• [ABOUT THIS TASK]: Word for word, print out all of the data, omitting every image.

• [AVAILABLE DATA]:
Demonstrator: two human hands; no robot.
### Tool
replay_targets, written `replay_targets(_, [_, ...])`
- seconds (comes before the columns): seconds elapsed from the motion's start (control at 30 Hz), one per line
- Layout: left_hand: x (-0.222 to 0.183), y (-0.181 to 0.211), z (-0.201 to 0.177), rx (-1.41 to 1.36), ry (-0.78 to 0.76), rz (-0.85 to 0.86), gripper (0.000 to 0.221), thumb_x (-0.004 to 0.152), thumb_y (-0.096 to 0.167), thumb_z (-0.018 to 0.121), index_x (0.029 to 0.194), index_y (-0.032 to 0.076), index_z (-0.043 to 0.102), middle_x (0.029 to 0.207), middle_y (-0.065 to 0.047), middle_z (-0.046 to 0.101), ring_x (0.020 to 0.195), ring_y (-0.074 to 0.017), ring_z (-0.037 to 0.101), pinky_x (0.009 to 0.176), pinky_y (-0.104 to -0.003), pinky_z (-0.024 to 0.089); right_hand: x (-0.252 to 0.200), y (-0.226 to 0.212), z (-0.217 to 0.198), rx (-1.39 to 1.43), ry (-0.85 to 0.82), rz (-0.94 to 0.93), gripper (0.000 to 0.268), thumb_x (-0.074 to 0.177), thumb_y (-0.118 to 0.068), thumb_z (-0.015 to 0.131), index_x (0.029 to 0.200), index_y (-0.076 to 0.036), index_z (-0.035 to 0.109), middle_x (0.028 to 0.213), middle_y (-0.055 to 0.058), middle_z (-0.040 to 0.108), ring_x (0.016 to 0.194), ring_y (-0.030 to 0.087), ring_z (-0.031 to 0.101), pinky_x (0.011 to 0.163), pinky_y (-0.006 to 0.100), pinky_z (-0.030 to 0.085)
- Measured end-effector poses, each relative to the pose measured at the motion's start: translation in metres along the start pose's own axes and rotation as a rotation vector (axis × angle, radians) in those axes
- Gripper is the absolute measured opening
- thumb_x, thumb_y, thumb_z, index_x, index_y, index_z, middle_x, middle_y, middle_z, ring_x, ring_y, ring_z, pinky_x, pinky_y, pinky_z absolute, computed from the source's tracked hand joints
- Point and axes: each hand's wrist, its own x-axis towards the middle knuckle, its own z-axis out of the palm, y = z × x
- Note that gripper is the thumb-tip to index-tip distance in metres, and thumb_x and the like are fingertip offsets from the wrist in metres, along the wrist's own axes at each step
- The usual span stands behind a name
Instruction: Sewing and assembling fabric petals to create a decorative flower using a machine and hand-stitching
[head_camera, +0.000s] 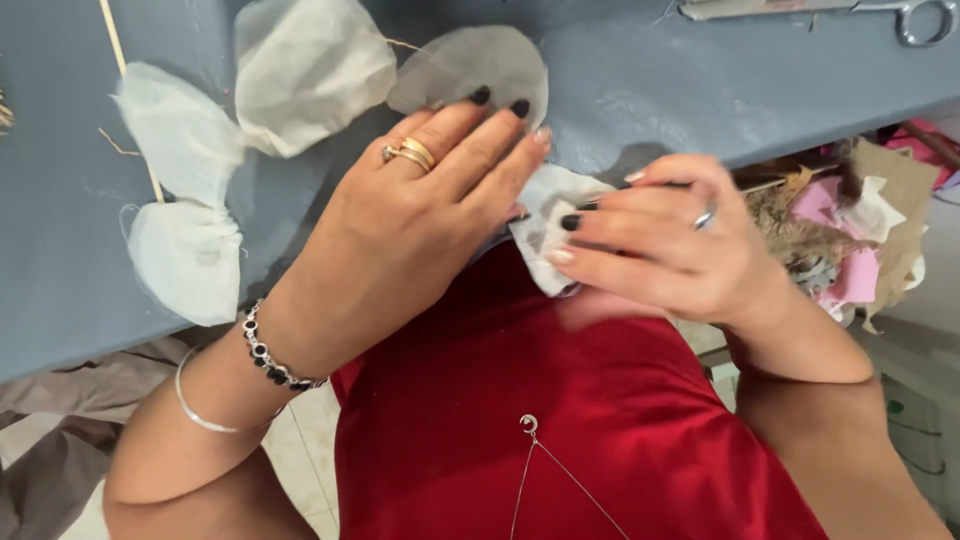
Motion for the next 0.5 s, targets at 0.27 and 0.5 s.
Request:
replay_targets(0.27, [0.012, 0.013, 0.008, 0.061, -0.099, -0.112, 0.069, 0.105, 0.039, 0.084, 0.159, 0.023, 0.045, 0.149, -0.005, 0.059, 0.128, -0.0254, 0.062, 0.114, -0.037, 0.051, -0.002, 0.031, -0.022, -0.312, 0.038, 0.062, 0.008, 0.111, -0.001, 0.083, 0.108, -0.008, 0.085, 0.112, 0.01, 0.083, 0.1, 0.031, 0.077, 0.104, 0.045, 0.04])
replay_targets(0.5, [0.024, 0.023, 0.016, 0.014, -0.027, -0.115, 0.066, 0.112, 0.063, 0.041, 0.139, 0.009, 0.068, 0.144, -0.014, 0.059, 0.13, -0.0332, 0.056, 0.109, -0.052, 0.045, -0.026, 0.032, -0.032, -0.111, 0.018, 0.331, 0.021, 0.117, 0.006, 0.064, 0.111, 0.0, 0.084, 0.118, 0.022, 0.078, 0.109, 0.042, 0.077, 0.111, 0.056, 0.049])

• [COMPLETED TASK]:
Demonstrator: two human hands; no robot.
### Tool
replay_targets, written `replay_targets(_, [_, ...])`
- seconds (comes before the columns): seconds elapsed from the motion's start (control at 30 Hz), one per line
- Layout: left_hand: x (-0.222 to 0.183), y (-0.181 to 0.211), z (-0.201 to 0.177), rx (-1.41 to 1.36), ry (-0.78 to 0.76), rz (-0.85 to 0.86), gripper (0.000 to 0.221), thumb_x (-0.004 to 0.152), thumb_y (-0.096 to 0.167), thumb_z (-0.018 to 0.121), index_x (0.029 to 0.194), index_y (-0.032 to 0.076), index_z (-0.043 to 0.102), middle_x (0.029 to 0.207), middle_y (-0.065 to 0.047), middle_z (-0.046 to 0.101), ring_x (0.020 to 0.195), ring_y (-0.074 to 0.017), ring_z (-0.037 to 0.101), pinky_x (0.009 to 0.176), pinky_y (-0.104 to -0.003), pinky_z (-0.024 to 0.089); right_hand: x (-0.252 to 0.200), y (-0.226 to 0.212), z (-0.217 to 0.198), rx (-1.39 to 1.43), ry (-0.85 to 0.82), rz (-0.94 to 0.93), gripper (0.000 to 0.268), thumb_x (-0.074 to 0.177), thumb_y (-0.118 to 0.068), thumb_z (-0.015 to 0.131), index_x (0.029 to 0.200), index_y (-0.076 to 0.036), index_z (-0.035 to 0.109), middle_x (0.028 to 0.213), middle_y (-0.055 to 0.058), middle_z (-0.040 to 0.108), ring_x (0.016 to 0.194), ring_y (-0.030 to 0.087), ring_z (-0.031 to 0.101), pinky_x (0.011 to 0.163), pinky_y (-0.006 to 0.100), pinky_z (-0.030 to 0.085)
- Measured end-effector poses, each relative to the pose measured at the motion's start: translation in metres along the start pose's own axes and rotation as a rotation vector (axis × angle, radians) in those axes
- Gripper is the absolute measured opening
- thumb_x, thumb_y, thumb_z, index_x, index_y, index_z, middle_x, middle_y, middle_z, ring_x, ring_y, ring_z, pinky_x, pinky_y, pinky_z absolute, computed from the source's tracked hand joints
- Point and axes: each hand's wrist, its own x-axis towards the middle knuckle, its own z-axis out of the palm, y = z × x
- Note that gripper is the thumb-tip to index-tip distance in metres, and thumb_x and the like are fingertip offsets from the wrist in metres, along the wrist's own axes at each step
- The usual span stands behind a name
Instruction: Sewing and assembling fabric petals to create a decorative flower using a machine and hand-stitching
[head_camera, +0.000s] 
Motion for the next 0.5 s, targets at 0.27 and 0.5 s.
Request:
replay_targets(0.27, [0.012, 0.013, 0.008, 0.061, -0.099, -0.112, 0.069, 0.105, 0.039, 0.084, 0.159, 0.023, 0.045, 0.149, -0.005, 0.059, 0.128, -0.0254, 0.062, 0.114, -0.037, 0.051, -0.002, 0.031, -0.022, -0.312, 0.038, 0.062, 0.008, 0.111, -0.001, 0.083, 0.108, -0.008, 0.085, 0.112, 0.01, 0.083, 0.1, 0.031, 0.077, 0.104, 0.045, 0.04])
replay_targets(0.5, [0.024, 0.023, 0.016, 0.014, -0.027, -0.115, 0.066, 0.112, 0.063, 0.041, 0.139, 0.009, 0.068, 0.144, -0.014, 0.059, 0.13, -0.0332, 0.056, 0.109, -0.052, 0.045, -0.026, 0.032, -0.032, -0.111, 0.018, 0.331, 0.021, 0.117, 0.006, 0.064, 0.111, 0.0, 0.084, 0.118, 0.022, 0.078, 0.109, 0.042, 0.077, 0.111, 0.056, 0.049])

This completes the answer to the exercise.